----- DATASET EXCERPTS

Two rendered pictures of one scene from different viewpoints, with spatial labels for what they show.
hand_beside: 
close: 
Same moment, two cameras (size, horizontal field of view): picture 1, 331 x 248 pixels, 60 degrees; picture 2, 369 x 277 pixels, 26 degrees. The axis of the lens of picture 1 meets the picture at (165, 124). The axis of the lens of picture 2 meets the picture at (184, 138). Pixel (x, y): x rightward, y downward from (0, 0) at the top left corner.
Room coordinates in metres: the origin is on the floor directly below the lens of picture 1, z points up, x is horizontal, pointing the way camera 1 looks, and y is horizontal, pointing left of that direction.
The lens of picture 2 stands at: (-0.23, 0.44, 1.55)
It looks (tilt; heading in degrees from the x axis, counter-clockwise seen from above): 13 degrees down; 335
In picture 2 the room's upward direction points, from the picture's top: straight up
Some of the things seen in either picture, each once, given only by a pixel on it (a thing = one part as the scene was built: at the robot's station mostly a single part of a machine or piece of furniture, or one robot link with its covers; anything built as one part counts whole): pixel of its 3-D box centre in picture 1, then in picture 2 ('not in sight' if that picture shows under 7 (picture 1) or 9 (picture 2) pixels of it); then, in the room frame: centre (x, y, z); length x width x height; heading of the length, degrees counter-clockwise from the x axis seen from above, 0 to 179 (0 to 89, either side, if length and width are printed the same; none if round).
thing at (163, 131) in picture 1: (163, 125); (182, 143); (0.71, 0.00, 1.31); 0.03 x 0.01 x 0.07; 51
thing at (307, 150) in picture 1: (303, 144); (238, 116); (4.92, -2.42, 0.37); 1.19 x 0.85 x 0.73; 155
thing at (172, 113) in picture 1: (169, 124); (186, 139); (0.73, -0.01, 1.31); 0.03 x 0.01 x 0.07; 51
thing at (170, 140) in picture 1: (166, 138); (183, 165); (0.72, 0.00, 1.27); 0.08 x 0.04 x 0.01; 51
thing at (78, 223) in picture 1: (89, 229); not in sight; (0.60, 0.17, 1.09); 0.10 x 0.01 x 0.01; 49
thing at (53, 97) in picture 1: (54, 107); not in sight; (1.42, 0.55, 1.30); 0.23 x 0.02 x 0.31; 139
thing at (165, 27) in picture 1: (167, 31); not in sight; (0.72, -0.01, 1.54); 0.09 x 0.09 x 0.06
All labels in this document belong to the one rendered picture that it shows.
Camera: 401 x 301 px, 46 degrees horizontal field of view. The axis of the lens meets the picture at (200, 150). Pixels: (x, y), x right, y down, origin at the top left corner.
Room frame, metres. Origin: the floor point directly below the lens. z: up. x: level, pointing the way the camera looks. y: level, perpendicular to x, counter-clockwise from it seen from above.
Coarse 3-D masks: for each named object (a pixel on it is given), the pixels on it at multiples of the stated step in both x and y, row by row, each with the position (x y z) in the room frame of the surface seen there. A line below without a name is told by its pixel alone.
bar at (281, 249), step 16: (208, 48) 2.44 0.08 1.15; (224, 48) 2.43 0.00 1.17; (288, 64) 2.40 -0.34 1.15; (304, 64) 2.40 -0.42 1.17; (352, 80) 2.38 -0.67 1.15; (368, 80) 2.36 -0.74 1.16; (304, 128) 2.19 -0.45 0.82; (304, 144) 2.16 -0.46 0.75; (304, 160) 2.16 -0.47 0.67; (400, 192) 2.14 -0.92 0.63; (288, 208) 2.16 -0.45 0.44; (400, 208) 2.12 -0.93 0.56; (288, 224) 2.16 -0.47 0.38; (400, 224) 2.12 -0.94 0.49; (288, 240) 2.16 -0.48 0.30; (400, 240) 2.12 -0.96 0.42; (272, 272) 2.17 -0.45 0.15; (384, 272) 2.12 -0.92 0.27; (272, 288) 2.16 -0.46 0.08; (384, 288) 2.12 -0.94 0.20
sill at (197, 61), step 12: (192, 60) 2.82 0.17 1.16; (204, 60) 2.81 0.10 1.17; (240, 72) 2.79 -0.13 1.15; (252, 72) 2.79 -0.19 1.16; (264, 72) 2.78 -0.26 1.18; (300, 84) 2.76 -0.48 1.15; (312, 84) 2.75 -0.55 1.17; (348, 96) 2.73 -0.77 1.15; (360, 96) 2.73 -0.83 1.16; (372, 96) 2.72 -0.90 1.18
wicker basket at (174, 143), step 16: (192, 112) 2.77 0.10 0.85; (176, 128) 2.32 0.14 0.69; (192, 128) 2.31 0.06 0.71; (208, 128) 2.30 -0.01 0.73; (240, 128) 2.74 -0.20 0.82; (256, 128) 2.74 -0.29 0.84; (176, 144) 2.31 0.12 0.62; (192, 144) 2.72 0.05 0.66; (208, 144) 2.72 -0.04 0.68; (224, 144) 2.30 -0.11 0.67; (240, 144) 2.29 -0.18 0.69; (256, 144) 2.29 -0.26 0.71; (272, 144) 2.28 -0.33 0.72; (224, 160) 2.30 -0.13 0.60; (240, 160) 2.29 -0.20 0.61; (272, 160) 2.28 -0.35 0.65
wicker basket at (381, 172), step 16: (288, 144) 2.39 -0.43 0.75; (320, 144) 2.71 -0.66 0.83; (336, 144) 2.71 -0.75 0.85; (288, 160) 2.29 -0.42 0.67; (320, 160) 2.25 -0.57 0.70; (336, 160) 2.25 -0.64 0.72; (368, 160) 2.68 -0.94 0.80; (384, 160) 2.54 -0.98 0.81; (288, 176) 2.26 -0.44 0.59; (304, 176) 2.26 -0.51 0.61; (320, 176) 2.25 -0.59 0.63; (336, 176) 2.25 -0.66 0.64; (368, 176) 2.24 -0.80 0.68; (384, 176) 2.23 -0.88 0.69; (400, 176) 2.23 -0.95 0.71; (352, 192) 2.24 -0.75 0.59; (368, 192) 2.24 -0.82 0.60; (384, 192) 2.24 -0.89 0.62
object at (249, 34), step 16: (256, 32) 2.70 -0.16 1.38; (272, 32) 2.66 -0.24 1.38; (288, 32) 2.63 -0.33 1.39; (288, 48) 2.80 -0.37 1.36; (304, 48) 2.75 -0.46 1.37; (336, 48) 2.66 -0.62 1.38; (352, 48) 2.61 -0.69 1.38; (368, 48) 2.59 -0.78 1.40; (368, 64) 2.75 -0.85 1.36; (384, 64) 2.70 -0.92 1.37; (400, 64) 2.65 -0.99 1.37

----------

WHAT TO DO: Using the records above as the source, restate each line verbatim.

WRITTEN ANSWER:
Two rendered pictures of one scene from different viewpoints, with spatial labels for what they show.
hand_beside: 
close: 
Same moment, two cameras (size, horizontal field of view): picture 1, 331 x 248 pixels, 60 degrees; picture 2, 369 x 277 pixels, 26 degrees. The axis of the lens of picture 1 meets the picture at (165, 124). The axis of the lens of picture 2 meets the picture at (184, 138). Pixel (x, y): x rightward, y downward from (0, 0) at the top left corner.
Room coordinates in metres: the origin is on the floor directly below the lens of picture 1, z points up, x is horizontal, pointing the way camera 1 looks, and y is horizontal, pointing left of that direction.
The lens of picture 2 stands at: (-0.23, 0.44, 1.55)
It looks (tilt; heading in degrees from the x axis, counter-clockwise seen from above): 13 degrees down; 335
In picture 2 the room's upward direction points, from the picture's top: straight up
Some of the things seen in either picture, each once, given only by a pixel on it (a thing = one part as the scene was built: at the robot's station mostly a single part of a machine or piece of furniture, or one robot link with its covers; anything built as one part counts whole): pixel of its 3-D box centre in picture 1, then in picture 2 ('not in sight' if that picture shows under 7 (picture 1) or 9 (picture 2) pixels of it); then, in the room frame: centre (x, y, z); length x width x height; heading of the length, degrees counter-clockwise from the x axis seen from above, 0 to 179 (0 to 89, either side, if length and width are printed the same; none if round).
thing at (163, 131) in picture 1: (163, 125); (182, 143); (0.71, 0.00, 1.31); 0.03 x 0.01 x 0.07; 51
thing at (307, 150) in picture 1: (303, 144); (238, 116); (4.92, -2.42, 0.37); 1.19 x 0.85 x 0.73; 155
thing at (172, 113) in picture 1: (169, 124); (186, 139); (0.73, -0.01, 1.31); 0.03 x 0.01 x 0.07; 51
thing at (170, 140) in picture 1: (166, 138); (183, 165); (0.72, 0.00, 1.27); 0.08 x 0.04 x 0.01; 51
thing at (78, 223) in picture 1: (89, 229); not in sight; (0.60, 0.17, 1.09); 0.10 x 0.01 x 0.01; 49
thing at (53, 97) in picture 1: (54, 107); not in sight; (1.42, 0.55, 1.30); 0.23 x 0.02 x 0.31; 139
thing at (165, 27) in picture 1: (167, 31); not in sight; (0.72, -0.01, 1.54); 0.09 x 0.09 x 0.06
All labels in this document belong to the one rendered picture that it shows.
Camera: 401 x 301 px, 46 degrees horizontal field of view. The axis of the lens meets the picture at (200, 150). Pixels: (x, y), x right, y down, origin at the top left corner.
Room frame, metres. Origin: the floor point directly below the lens. z: up. x: level, pointing the way the camera looks. y: level, perpendicular to x, counter-clockwise from it seen from above.
Coarse 3-D masks: for each named object (a pixel on it is given), the pixels on it at multiples of the stated step in both x and y, row by row, each with the position (x y z) in the room frame of the surface seen there. A line below without a name is told by its pixel alone.
bar at (281, 249), step 16: (208, 48) 2.44 0.08 1.15; (224, 48) 2.43 0.00 1.17; (288, 64) 2.40 -0.34 1.15; (304, 64) 2.40 -0.42 1.17; (352, 80) 2.38 -0.67 1.15; (368, 80) 2.36 -0.74 1.16; (304, 128) 2.19 -0.45 0.82; (304, 144) 2.16 -0.46 0.75; (304, 160) 2.16 -0.47 0.67; (400, 192) 2.14 -0.92 0.63; (288, 208) 2.16 -0.45 0.44; (400, 208) 2.12 -0.93 0.56; (288, 224) 2.16 -0.47 0.38; (400, 224) 2.12 -0.94 0.49; (288, 240) 2.16 -0.48 0.30; (400, 240) 2.12 -0.96 0.42; (272, 272) 2.17 -0.45 0.15; (384, 272) 2.12 -0.92 0.27; (272, 288) 2.16 -0.46 0.08; (384, 288) 2.12 -0.94 0.20
sill at (197, 61), step 12: (192, 60) 2.82 0.17 1.16; (204, 60) 2.81 0.10 1.17; (240, 72) 2.79 -0.13 1.15; (252, 72) 2.79 -0.19 1.16; (264, 72) 2.78 -0.26 1.18; (300, 84) 2.76 -0.48 1.15; (312, 84) 2.75 -0.55 1.17; (348, 96) 2.73 -0.77 1.15; (360, 96) 2.73 -0.83 1.16; (372, 96) 2.72 -0.90 1.18
wicker basket at (174, 143), step 16: (192, 112) 2.77 0.10 0.85; (176, 128) 2.32 0.14 0.69; (192, 128) 2.31 0.06 0.71; (208, 128) 2.30 -0.01 0.73; (240, 128) 2.74 -0.20 0.82; (256, 128) 2.74 -0.29 0.84; (176, 144) 2.31 0.12 0.62; (192, 144) 2.72 0.05 0.66; (208, 144) 2.72 -0.04 0.68; (224, 144) 2.30 -0.11 0.67; (240, 144) 2.29 -0.18 0.69; (256, 144) 2.29 -0.26 0.71; (272, 144) 2.28 -0.33 0.72; (224, 160) 2.30 -0.13 0.60; (240, 160) 2.29 -0.20 0.61; (272, 160) 2.28 -0.35 0.65
wicker basket at (381, 172), step 16: (288, 144) 2.39 -0.43 0.75; (320, 144) 2.71 -0.66 0.83; (336, 144) 2.71 -0.75 0.85; (288, 160) 2.29 -0.42 0.67; (320, 160) 2.25 -0.57 0.70; (336, 160) 2.25 -0.64 0.72; (368, 160) 2.68 -0.94 0.80; (384, 160) 2.54 -0.98 0.81; (288, 176) 2.26 -0.44 0.59; (304, 176) 2.26 -0.51 0.61; (320, 176) 2.25 -0.59 0.63; (336, 176) 2.25 -0.66 0.64; (368, 176) 2.24 -0.80 0.68; (384, 176) 2.23 -0.88 0.69; (400, 176) 2.23 -0.95 0.71; (352, 192) 2.24 -0.75 0.59; (368, 192) 2.24 -0.82 0.60; (384, 192) 2.24 -0.89 0.62
object at (249, 34), step 16: (256, 32) 2.70 -0.16 1.38; (272, 32) 2.66 -0.24 1.38; (288, 32) 2.63 -0.33 1.39; (288, 48) 2.80 -0.37 1.36; (304, 48) 2.75 -0.46 1.37; (336, 48) 2.66 -0.62 1.38; (352, 48) 2.61 -0.69 1.38; (368, 48) 2.59 -0.78 1.40; (368, 64) 2.75 -0.85 1.36; (384, 64) 2.70 -0.92 1.37; (400, 64) 2.65 -0.99 1.37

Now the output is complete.